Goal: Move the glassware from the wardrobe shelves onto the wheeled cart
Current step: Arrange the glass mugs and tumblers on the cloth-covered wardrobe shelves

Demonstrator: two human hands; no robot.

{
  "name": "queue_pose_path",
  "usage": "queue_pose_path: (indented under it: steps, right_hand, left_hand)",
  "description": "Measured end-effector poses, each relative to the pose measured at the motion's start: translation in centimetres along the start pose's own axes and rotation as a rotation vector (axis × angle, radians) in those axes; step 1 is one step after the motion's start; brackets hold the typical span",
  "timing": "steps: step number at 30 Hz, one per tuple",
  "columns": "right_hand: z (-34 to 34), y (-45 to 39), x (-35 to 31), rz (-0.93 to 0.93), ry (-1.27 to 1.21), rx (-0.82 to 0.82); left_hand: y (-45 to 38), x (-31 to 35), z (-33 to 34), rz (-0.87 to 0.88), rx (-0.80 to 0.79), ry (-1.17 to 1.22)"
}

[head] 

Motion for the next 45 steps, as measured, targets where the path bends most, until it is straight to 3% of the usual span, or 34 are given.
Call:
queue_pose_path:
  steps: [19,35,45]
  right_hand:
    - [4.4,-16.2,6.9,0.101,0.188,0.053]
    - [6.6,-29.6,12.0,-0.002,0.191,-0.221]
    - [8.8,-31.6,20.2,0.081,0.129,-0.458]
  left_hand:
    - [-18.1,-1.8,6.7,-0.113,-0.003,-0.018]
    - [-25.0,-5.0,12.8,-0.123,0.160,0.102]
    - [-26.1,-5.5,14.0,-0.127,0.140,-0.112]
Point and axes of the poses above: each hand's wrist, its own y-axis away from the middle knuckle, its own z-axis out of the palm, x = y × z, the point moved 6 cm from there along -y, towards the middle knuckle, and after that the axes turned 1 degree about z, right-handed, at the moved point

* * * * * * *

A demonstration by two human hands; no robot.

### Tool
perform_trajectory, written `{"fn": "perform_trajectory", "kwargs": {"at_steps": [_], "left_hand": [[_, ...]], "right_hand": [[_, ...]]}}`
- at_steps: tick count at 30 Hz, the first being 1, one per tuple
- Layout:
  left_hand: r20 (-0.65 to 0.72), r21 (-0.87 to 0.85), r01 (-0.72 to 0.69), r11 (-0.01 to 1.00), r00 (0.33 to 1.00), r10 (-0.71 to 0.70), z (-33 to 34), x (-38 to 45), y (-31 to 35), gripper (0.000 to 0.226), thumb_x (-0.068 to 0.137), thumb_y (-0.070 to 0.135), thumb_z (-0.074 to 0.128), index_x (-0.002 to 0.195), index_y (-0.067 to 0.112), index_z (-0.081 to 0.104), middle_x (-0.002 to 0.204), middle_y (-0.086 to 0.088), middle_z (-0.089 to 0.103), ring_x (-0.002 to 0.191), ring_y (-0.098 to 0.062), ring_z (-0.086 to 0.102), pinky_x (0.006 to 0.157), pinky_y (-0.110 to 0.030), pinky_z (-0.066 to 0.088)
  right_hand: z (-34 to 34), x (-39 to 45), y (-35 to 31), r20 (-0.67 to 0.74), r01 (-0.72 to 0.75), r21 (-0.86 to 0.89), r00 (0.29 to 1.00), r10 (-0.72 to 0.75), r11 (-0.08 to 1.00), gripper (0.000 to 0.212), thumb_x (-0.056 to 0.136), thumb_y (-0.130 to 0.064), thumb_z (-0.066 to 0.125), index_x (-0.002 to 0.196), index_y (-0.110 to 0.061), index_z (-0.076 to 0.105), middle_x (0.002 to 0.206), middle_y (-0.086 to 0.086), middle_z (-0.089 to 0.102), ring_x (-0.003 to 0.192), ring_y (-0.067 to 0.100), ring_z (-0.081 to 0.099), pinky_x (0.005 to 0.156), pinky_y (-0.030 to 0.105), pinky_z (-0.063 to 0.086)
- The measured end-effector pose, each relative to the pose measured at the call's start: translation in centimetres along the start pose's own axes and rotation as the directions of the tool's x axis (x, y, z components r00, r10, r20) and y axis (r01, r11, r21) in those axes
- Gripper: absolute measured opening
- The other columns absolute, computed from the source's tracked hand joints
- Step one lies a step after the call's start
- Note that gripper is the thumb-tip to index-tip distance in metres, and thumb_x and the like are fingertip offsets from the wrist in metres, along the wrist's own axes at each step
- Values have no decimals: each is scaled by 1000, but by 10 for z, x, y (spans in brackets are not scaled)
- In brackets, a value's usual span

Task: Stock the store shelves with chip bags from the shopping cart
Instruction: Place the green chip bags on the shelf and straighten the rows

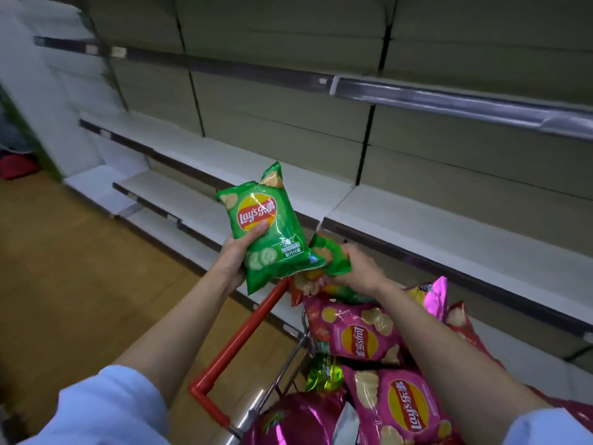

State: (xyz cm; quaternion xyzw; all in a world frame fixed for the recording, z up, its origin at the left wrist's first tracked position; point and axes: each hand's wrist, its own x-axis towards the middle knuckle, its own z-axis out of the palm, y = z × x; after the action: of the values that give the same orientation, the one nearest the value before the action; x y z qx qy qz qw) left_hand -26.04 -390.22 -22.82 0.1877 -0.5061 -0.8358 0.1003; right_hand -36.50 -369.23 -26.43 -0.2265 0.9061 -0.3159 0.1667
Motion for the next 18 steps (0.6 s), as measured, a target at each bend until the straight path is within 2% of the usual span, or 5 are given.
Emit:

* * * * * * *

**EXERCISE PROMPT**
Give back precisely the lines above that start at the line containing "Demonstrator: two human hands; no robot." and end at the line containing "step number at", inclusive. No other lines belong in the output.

**YOUR SOLUTION**
Demonstrator: two human hands; no robot.

{
  "name": "queue_pose_path",
  "usage": "queue_pose_path: (indented under it: steps, right_hand, left_hand)",
  "description": "Measured end-effector poses, each relative to the pose measured at the motion's start: translation in centimetres along the start pose's own axes and rotation as a rotation vector (axis × angle, radians) in those axes; step 1 is one step after the motion's start; brackets hold the typical span",
  "timing": "steps: step number at 30 Hz, one per tuple",

This finishes the answer.